» **To do**
Up to the line containing "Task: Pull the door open", nothing is kept; from that line through the end of the data below, output every line exactly.

» **Collected data**
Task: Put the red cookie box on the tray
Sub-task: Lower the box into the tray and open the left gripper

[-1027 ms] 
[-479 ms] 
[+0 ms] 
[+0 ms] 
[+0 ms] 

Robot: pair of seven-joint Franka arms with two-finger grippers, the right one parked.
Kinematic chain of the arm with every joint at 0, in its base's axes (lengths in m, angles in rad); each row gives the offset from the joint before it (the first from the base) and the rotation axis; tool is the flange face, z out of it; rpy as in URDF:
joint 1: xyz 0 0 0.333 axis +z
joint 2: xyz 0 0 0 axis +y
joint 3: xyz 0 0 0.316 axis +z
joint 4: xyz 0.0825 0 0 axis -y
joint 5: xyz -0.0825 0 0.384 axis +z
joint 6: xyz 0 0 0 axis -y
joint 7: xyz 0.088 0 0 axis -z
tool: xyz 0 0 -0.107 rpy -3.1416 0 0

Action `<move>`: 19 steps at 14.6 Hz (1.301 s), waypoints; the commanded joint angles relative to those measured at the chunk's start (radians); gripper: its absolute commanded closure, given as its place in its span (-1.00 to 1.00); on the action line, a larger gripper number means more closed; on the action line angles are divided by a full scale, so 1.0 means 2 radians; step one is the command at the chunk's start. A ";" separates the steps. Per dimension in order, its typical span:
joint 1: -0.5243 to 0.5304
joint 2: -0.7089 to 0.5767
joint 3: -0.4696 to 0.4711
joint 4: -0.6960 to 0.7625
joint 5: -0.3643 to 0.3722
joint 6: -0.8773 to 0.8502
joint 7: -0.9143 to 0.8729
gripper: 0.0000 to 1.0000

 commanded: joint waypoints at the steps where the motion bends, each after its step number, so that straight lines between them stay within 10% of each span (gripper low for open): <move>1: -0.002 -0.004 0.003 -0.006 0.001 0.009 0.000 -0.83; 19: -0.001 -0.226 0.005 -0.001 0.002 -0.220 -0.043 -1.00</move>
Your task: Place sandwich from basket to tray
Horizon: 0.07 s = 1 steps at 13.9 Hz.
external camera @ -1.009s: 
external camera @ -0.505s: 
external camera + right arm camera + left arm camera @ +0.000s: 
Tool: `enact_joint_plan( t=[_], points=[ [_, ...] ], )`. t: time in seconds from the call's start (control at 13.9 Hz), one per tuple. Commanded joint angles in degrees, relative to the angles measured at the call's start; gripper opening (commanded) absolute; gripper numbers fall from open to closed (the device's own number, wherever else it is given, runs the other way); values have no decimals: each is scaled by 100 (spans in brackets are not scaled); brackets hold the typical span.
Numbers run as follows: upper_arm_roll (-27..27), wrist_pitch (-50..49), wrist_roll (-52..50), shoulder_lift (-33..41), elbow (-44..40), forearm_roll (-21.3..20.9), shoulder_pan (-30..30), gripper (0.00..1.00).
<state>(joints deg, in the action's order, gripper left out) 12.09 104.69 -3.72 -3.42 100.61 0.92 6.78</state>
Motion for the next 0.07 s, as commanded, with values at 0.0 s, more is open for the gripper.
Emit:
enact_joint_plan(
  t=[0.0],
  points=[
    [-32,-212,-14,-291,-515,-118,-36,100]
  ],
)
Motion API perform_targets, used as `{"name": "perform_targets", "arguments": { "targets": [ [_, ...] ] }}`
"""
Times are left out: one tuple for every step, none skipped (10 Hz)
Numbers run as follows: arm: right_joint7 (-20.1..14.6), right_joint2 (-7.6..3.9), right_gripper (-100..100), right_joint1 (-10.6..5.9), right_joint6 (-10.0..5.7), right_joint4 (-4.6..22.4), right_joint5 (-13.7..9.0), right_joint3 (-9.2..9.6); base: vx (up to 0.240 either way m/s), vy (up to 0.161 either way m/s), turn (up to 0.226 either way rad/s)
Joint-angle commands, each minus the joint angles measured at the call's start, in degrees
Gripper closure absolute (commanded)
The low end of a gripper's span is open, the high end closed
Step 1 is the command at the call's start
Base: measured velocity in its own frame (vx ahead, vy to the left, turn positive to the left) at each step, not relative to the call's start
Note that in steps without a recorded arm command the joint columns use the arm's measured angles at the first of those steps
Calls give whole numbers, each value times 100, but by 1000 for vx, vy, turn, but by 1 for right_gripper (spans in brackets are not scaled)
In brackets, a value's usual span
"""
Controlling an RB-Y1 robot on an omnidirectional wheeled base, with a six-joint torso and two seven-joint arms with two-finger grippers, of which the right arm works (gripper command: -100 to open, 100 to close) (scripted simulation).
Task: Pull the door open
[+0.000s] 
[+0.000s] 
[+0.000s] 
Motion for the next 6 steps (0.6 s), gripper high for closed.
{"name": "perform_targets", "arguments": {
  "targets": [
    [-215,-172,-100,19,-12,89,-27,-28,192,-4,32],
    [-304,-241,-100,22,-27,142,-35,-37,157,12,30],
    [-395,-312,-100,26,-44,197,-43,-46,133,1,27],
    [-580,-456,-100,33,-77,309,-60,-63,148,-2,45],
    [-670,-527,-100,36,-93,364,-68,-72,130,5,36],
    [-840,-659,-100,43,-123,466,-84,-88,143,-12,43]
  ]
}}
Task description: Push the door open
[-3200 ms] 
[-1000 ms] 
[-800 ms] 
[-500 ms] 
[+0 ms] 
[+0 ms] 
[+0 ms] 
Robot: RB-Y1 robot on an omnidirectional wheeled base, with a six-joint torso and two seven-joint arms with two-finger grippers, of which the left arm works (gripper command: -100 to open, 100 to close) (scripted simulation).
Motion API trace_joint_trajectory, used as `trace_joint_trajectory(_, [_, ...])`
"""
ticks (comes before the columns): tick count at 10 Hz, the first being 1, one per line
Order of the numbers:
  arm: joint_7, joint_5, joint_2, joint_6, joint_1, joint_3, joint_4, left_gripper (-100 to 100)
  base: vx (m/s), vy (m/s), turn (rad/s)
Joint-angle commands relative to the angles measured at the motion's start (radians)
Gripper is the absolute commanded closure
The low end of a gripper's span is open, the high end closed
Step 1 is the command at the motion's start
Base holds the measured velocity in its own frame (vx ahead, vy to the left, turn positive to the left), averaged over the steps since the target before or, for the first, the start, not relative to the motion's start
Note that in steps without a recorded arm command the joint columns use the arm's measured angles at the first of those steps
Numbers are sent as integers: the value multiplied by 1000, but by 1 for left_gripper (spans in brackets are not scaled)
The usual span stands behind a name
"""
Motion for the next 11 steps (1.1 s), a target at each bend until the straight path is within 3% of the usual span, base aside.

» **Response box**
Task: Pull the door open
[+0.000s] 
[+0.000s] 
[+0.000s] 
Motion for the next 6 steps (0.6 s), gripper high for closed.
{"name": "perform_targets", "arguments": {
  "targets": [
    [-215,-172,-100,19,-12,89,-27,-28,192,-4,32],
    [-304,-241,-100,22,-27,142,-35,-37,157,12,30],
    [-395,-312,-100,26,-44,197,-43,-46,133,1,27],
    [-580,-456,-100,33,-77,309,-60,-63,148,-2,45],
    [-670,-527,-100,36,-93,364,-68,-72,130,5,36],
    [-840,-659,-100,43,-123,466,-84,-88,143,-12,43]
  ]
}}
Task description: Push the door open
[-3200 ms] 
[-1000 ms] 
[-800 ms] 
[-500 ms] 
[+0 ms] 
[+0 ms] 
[+0 ms] 
Robot: RB-Y1 robot on an omnidirectional wheeled base, with a six-joint torso and two seven-joint arms with two-finger grippers, of which the left arm works (gripper command: -100 to open, 100 to close) (scripted simulation).
Motion API trace_joint_trajectory, used as `trace_joint_trajectory(_, [_, ...])`
"""
ticks (comes before the columns): tick count at 10 Hz, the first being 1, one per line
Order of the numbers:
  arm: joint_7, joint_5, joint_2, joint_6, joint_1, joint_3, joint_4, left_gripper (-100 to 100)
  base: vx (m/s), vy (m/s), turn (rad/s)
Joint-angle commands relative to the angles measured at the motion's start (radians)
Gripper is the absolute commanded closure
The low end of a gripper's span is open, the high end closed
Step 1 is the command at the motion's start
Base holds the measured velocity in its own frame (vx ahead, vy to the left, turn positive to the left), averaged over the steps since the target before or, for the first, the start, not relative to the motion's start
Note that in steps without a recorded arm command the joint columns use the arm's measured angles at the first of those steps
Numbers are sent as integers: the value multiplied by 1000, but by 1 for left_gripper (spans in brackets are not scaled)
The usual span stands behind a name
"""
Motion for the next 11 steps (1.1 s), a target at each bend until the straight path is within 3% of the usual span, base aside.

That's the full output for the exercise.